BLITZER: Julianne, are you surprised that conservatives like Jonah and many of his colleagues are the most critical of the Bush administration's Middle East policy right now? Liberals, Democrats basically saying to the president, "Do your job."
MALVEAUX: No, I'm not surprised. I think that many conservatives of the Ralph Reed ad -- you know, we stand with Israel -- many conservatives feel strongly, at least in this case, certainly not in the United States, about issues of democracy and other things. They feel strongly allied to Israel. It certainly is the only country we have in that Middle Eastern area. We have their strategic importance in terms of oil, although many people deny it.
So, I'm not surprised to see the conservative vehemence. I think it's interesting from a... GEORGE: But it's also the issue of moral clarity, which is something that conservatives have been wanting in the context of their society and culture in general.

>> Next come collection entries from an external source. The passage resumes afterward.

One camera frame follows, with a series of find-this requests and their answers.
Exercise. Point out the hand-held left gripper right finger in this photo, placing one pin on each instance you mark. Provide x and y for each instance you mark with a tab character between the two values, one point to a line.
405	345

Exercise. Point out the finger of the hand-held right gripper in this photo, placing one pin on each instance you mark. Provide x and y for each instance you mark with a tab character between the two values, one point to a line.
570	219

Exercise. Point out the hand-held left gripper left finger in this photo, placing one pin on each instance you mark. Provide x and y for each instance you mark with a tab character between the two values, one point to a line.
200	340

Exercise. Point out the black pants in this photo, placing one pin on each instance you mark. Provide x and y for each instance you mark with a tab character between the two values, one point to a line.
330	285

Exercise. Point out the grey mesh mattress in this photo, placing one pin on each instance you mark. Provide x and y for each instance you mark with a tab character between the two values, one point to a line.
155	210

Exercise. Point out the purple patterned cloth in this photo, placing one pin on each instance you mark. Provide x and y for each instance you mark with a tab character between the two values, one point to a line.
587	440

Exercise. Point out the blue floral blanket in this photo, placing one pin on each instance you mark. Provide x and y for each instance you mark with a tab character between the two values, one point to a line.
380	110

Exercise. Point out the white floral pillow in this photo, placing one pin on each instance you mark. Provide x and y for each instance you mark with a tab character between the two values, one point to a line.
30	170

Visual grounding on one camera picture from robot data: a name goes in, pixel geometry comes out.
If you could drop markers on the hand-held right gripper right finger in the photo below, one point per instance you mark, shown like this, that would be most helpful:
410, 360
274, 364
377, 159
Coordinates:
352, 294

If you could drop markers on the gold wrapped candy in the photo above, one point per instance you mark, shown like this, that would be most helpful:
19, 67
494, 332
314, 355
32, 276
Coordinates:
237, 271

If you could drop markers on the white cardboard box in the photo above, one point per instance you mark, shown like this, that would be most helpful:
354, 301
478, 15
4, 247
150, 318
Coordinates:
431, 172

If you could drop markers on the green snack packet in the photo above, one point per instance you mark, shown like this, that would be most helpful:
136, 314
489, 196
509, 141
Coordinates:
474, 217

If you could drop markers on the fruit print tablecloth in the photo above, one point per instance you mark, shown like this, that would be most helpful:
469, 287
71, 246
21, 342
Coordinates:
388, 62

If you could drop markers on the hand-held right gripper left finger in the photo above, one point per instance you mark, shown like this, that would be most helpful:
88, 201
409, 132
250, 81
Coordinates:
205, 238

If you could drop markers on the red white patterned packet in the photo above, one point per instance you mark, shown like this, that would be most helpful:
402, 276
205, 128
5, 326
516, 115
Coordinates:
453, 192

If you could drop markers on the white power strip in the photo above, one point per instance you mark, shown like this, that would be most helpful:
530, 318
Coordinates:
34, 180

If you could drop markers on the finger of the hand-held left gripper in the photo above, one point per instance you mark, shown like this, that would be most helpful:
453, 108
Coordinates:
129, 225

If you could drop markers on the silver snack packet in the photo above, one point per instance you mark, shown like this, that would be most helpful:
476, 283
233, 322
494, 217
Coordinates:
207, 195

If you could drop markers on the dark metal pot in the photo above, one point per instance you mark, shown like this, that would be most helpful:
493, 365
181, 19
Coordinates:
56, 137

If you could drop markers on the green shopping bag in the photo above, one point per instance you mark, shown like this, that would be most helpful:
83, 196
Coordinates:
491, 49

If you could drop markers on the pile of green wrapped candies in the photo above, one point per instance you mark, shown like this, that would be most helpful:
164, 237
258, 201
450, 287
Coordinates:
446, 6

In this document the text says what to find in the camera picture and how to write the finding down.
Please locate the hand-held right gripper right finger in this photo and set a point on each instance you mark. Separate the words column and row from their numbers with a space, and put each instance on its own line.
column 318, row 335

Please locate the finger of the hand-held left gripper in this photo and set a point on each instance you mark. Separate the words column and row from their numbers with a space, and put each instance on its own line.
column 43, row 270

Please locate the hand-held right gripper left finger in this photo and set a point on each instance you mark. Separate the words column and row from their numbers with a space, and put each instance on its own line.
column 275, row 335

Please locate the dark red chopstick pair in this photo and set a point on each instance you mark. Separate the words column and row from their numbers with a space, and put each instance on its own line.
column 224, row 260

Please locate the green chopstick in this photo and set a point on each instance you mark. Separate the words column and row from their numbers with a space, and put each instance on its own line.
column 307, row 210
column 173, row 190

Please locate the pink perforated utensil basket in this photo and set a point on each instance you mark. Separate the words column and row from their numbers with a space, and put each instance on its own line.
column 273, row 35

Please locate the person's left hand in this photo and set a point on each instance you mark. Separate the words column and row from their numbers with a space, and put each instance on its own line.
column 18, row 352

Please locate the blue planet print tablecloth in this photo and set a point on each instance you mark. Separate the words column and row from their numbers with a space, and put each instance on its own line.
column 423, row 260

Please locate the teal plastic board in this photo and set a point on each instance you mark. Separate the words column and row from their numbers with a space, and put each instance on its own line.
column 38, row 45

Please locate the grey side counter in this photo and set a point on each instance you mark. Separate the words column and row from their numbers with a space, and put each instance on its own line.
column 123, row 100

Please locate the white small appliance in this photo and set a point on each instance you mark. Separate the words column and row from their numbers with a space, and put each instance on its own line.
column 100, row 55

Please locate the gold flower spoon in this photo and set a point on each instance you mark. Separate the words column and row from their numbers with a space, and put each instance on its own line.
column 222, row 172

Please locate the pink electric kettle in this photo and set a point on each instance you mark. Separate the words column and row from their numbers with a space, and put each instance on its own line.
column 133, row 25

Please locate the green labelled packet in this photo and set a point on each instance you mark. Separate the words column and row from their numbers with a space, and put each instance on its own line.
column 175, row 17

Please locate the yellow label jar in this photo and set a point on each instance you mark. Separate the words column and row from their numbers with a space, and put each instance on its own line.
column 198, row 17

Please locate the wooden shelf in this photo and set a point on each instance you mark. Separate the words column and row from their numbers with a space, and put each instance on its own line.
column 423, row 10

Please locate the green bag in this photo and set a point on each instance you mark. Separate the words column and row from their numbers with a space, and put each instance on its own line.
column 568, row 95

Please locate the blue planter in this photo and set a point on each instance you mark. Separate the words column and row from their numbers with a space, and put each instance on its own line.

The war on terror the way -- just as Jonah said, the war on terror as Bush outlined it, it was very clear, black and white, good versus evil. But he's completely completely muddled that in the context of the Middle East.
BEINART: To the Bush administration's credit, they did use one phrase that's important: "terrorism of global reach." And there was a reason for that, a pragmatic reason.
The truth is if the conservatives really wanted moral clarity, they would have to support the government of Sri Lanka in doing everything. It wanted to kill -- there are many, many, many terrorist groups in the world.
(CROSSTALK)
BLITZER: Stop. We're not going to talk about Sri Lanka.
(LAUGHTER)
We're going to talk about Sri Lanka, it's a very important country, on another occasion. We have to take a quick break.
Your phone calls and e-mail for our panel when we come back. Stay with us.
(COMMERCIAL BREAK)
BLITZER: Welcome back to the Final Round.
This was election day in France, and early exit polls are showing that the president, the incumbent, Jacques Chirac, has won another term. He appears to have handily defeated the rightist candidate, Jean-Marie Le Pen, who stunned the French political establishment by advancing to this second and final round of voting.
Peter, can the people in France rest a little bit easier right now? Can Americans rest a little bit easier right now?
BEINART: Well, I think a bit.
Actually, Americans can rest very easy, and I think we have a lesson to teach the French. Because, if you remember, in the mid-'90s there was a tremendous amount of anti-immigrant politics in the United States, and we beat it. I think it's diminished a lot in the United States, mostly because of the economic boom in the 1990s and partly because we cracked down on crime. Those are the two things that I think are really fueling this in France.
They need to get a handle on a really dysfunctional economic system and on law-and-order issues which are out of control. If they do that, I think xenophobia will decline. GEORGE: I think we can rest easily only if CNN does not move this into the too-close-to-call category.
(LAUGHTER)
No, the truth is Chirac actually does have a great opportunity here. You know, as Jonah will attest in a few minutes, France really needs to be kind of brought into the 21st century on a whole range of issues, especially in terms of the economy and so forth. And Chirac, if he can help reduce unemployment and so forth, that is also going to control some of the anti-immigration pressures that are building up.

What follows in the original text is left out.